The FBI originally tried to use the legal system to force Apple to help the agency create a “backdoor” into the killer’s phone. Tensions between the two parties flared, with the tech giant vowing to fight the order all the way to the Supreme Court and high-profile figures in Silicon Valley coming to their defense. The litigation came to an abrupt end when the FBI said that it had contracted a still-unidentified third party to access the smartphone.
Comey told the audience that investigations by FBI agents are becoming increasingly difficult because more and more suspects have been adopting security measures such as encryption. In some cases, hacking has allowed the agency to bypass such techniques.
However, the FBI chief said that relying on hacking won’t solve all of the agency’s investigatory problems.
“I don’t see us becoming a prolific hacker being the answer to our public safety problem,” Comey said, according to Foreign Policy.
“San Bernardino is a great example.
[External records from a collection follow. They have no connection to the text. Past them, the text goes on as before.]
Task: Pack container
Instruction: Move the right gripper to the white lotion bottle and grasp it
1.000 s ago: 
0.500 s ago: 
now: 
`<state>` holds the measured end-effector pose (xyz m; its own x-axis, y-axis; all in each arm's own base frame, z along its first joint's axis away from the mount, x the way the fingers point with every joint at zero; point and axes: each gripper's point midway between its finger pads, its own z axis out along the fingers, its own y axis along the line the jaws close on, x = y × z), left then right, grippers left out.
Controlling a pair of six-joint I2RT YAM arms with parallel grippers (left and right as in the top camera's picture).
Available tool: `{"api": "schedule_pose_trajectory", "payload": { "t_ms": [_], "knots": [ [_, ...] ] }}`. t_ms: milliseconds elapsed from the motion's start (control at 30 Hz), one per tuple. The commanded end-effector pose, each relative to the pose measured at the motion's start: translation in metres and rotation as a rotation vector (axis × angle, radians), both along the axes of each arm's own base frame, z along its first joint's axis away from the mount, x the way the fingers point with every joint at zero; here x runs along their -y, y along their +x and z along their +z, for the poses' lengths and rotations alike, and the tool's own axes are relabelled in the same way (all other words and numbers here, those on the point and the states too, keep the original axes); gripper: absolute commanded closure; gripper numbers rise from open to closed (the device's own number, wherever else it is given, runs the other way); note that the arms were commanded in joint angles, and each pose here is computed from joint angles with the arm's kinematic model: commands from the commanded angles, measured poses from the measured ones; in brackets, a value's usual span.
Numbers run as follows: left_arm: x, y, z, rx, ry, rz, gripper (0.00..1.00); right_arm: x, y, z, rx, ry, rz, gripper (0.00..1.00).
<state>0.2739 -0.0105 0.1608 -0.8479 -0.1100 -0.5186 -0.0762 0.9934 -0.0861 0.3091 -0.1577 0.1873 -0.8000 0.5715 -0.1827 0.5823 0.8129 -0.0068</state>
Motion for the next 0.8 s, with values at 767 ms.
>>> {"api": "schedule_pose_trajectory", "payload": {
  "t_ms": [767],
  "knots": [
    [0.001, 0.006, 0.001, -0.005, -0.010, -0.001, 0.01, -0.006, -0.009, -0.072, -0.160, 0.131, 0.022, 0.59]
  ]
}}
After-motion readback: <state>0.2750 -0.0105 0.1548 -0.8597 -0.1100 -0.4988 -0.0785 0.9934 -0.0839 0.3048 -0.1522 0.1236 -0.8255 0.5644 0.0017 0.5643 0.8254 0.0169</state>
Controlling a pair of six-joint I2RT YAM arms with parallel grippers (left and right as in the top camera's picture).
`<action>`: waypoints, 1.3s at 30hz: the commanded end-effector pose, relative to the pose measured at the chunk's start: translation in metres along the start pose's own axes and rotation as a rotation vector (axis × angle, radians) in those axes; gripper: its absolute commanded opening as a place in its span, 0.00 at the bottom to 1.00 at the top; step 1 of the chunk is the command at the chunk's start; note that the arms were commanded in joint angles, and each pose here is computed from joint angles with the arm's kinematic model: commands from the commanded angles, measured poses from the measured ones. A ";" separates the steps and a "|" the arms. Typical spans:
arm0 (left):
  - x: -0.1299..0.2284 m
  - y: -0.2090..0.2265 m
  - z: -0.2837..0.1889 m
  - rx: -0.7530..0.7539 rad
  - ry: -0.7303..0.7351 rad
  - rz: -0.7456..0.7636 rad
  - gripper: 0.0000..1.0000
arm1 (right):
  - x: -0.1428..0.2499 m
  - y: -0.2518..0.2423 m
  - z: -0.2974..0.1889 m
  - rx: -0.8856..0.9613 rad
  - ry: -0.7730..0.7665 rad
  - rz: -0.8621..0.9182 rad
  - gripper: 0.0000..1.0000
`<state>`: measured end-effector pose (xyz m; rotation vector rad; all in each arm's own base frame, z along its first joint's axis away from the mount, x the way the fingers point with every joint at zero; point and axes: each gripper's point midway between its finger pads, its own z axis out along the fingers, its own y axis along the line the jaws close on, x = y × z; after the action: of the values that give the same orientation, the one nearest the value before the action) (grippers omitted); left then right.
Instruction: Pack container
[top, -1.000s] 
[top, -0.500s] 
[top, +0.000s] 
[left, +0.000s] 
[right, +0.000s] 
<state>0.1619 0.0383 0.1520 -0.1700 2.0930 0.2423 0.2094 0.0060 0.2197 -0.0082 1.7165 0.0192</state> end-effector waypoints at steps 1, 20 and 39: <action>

We paid a ton of dough for the tool because it mattered so much for that investigation, but it works on a 5c running iOS 9 so it’s not scalable to other devices,” he said.
Comey, who had previously indicated that the hack cost the FBI at least $1 million, said that the agency does not want to find itself in an “arms race” with the security capabilities of every device that a suspect might use.
The White House has a set procedure for reviewing security flaws in information systems, which it calls a “vulnerabilities equities process,” to decide which ones should be made public, in order to help companies patch holes that could be exploited by malicious hackers.
Comey, however, suggested that the procedure may not apply in this situation, since the flaw was discovered by a private company, which could have intellectual property rights to the hacking method.